Hai un LIBRO FIGO che ti piace tanto, che è importante, che pensi dovremmo leggere tutti e vuoi spiegarci perché? Che bello: sono 2500 caratteri spazi inclusi. Scrivici a info@dailybest.it, oppure sulla nostra pagina Facebook.

 

In certi ambienti dire che non ti piacciono gli Scarabocchi di Maicol&Mirco equivale a bestemmiare la Madonna in chiesa nudi e a stretto giro defecarsi addosso: è solo una constatazione. Però…

Però raccontare quel che conosciamo bene e che ci piace è poco stimolante, mentre avvicinarsi a quel che non conosciamo e che non ci piace, che dobbiamo studiare per capire è decisamente più interessante, di sicuro si impara qualcosa: è così che mi sono avvicinato agli Scarabocchi di Maicol&Mirco, e in particolare a Il Papà di Dio, uscito per Bao Publishing e in libreria dal 12 gennaio 2017.

Un percorso in cui però non ero solo, anzi, ma involontariamente accompagnato da moltissimi amici e conoscenti entusiasti che da giorni, settimane, anni, di quando in quando decidono di condividere un disegno su Facebook di Maicol&Mirco, oppure cambiano l’immagine profilo con uno scarabocchio nero #000000 su sfondo rosso #ff0000 di Maicol&Mirco, oppure comprano e fotografano merchandising, borse di tela, oggettistica varia, tutto ovviamente Maicol&Mirco.

Perché lo fanno? Perché ne sono coinvolti autenticamente: perché sentono di vivere in quell’universo lì, o vorrebbero avere quel cinismo lì – che non hanno né mai avranno – o quella cifra stilistica lì, che io non riesco ad afferrare perché mi pare un po’ monocorde, un po’ adolescenziale fuori tempo massimo. Forse lo fanno per una questione identitaria, del genere: “io sono io soprattutto perché non sono come voi” e quindi “mi piace questa cosa perché a voi non piace“, chissà.

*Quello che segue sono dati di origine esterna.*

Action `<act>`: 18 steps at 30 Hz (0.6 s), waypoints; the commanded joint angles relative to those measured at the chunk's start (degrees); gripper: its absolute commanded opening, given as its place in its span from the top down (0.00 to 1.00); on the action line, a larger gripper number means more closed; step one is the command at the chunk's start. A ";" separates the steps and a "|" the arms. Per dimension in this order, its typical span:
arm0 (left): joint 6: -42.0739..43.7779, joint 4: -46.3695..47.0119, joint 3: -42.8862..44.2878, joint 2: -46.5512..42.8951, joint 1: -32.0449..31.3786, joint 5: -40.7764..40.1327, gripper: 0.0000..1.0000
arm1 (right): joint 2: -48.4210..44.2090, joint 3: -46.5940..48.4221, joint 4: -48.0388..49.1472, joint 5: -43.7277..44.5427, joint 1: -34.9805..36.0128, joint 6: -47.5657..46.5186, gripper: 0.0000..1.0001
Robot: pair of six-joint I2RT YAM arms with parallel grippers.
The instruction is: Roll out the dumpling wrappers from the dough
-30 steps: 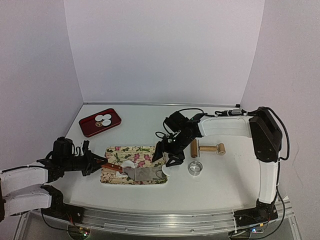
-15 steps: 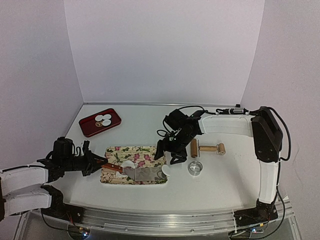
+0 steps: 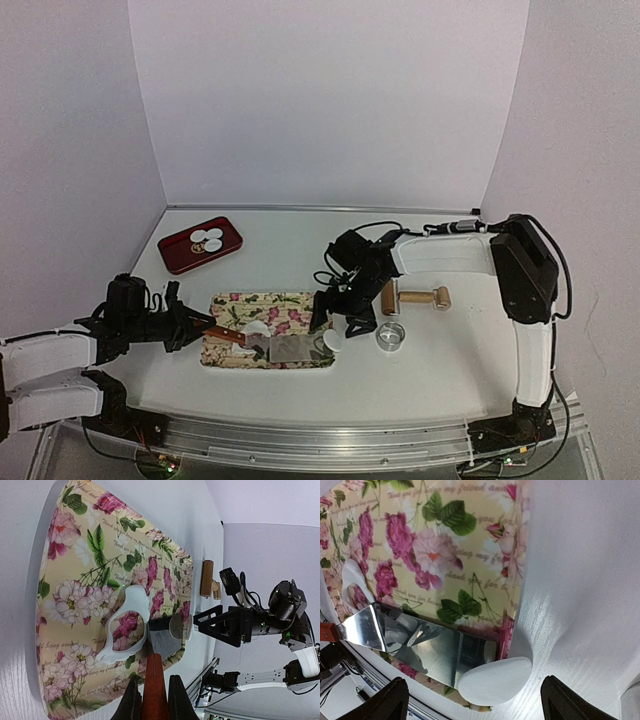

Del resto, vale tutto, è la solita faccenda de La distinzione, roba di Bourdieu, di quarant’anni fa, di consumi culturali e recinti da alzare che ha anche fatto il suo tempo. Io però sono uno solo, gli altri, tanti: e c’è chi vede la produzione di Maicol&Mirco in ben altra maniera.

Tra le ultime recensioni de Il Papà di Dio, la cui sinossi è tutta nel titolo, leggo che “può assolutamente iscriversi nella grande tradizione del Bildungsroman”, un bildungsroman disegnato perché no?, mentre nel comunicato leggo “Uno spin-off della Bibbia. La nuova fatica di Maicol&mirco è un colosso da quasi mille pagine che svela molti misteri del nostro mondo”  così afferma Pietro Minto, mentre qualche anno fa a proposito dell’opus maicol&mirconiano, Adriano Ercolani, un amico dell’internet tra i più colti e sensibili che conosca, scrivevaMaicol&Mirco, nello scambio di poche battute, estrae dai suoi personaggi esplosioni di merda, abissi di veleno, incendi di rabbia cieca. Per ciò che concerne il possesso de tempi comici, beh, siamo ai livelli di Totò. Totò che si prende un caffè con Cioran nella Loggia Nera di “Twin Peaks””.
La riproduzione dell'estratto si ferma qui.